■ **Problem to solve**:
Use the entries below and reproduce exactly the lines from the one containing "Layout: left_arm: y" down to the one containing "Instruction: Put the", both of them included.

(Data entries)
- - - -
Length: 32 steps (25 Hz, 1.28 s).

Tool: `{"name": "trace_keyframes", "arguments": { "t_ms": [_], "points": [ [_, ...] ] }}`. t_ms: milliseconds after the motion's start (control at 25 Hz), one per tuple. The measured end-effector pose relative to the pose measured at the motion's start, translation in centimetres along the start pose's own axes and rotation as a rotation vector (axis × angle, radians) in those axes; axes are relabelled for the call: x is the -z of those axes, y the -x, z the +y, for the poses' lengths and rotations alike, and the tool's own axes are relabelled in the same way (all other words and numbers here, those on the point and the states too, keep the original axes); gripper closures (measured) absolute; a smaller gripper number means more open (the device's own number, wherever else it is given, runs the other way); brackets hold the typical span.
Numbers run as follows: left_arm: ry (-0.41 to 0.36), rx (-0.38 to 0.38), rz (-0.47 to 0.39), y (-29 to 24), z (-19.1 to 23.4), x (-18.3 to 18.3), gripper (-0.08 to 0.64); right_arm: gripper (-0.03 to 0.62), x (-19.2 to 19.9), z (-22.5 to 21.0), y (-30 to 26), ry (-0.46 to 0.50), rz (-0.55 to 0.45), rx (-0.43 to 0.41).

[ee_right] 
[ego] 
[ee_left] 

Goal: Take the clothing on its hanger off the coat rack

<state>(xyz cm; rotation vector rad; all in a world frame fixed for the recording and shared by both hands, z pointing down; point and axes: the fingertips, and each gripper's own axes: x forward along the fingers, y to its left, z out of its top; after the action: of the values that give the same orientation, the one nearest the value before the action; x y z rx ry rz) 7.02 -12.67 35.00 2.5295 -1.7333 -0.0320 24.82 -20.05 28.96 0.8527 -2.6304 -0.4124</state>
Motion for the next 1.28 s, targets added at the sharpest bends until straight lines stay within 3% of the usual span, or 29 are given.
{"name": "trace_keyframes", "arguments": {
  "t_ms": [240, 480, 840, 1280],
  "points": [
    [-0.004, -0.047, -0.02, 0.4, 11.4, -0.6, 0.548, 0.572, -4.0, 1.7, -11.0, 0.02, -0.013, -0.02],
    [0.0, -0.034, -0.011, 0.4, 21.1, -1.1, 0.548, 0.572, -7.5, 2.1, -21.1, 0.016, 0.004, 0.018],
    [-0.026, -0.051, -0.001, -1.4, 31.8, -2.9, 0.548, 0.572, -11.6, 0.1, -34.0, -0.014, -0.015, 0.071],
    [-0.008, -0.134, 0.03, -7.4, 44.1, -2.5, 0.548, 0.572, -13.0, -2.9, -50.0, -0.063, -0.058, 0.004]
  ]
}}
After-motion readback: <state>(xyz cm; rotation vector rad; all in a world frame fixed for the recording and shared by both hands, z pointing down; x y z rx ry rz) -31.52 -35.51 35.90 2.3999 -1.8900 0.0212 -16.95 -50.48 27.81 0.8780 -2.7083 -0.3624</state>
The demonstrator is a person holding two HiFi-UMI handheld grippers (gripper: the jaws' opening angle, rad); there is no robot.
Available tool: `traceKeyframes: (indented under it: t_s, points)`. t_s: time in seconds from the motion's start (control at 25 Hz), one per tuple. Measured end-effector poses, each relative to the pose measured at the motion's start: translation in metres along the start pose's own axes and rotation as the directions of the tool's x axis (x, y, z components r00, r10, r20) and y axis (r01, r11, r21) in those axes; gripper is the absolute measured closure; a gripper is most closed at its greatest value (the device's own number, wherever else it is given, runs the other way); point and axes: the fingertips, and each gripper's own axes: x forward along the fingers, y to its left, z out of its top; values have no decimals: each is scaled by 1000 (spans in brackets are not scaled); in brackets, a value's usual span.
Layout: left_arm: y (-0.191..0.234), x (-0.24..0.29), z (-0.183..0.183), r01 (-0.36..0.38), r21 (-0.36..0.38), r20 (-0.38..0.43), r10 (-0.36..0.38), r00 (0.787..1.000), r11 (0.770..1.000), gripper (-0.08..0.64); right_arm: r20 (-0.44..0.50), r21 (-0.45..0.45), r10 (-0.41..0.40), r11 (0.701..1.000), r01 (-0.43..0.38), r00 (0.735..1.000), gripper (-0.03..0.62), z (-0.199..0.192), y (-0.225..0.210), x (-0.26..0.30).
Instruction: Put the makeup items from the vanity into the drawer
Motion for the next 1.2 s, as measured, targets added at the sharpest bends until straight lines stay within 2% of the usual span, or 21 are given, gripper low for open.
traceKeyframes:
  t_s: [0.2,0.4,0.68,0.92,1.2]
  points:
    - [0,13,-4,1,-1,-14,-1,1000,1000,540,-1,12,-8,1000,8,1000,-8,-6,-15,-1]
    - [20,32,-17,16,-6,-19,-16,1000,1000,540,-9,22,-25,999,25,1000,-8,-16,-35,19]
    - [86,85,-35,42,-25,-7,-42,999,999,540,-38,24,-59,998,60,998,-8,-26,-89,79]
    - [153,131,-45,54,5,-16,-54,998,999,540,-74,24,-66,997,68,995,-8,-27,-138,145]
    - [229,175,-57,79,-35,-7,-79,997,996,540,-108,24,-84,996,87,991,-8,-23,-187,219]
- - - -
■ **Task answer**:
Layout: left_arm: y (-0.191..0.234), x (-0.24..0.29), z (-0.183..0.183), r01 (-0.36..0.38), r21 (-0.36..0.38), r20 (-0.38..0.43), r10 (-0.36..0.38), r00 (0.787..1.000), r11 (0.770..1.000), gripper (-0.08..0.64); right_arm: r20 (-0.44..0.50), r21 (-0.45..0.45), r10 (-0.41..0.40), r11 (0.701..1.000), r01 (-0.43..0.38), r00 (0.735..1.000), gripper (-0.03..0.62), z (-0.199..0.192), y (-0.225..0.210), x (-0.26..0.30).
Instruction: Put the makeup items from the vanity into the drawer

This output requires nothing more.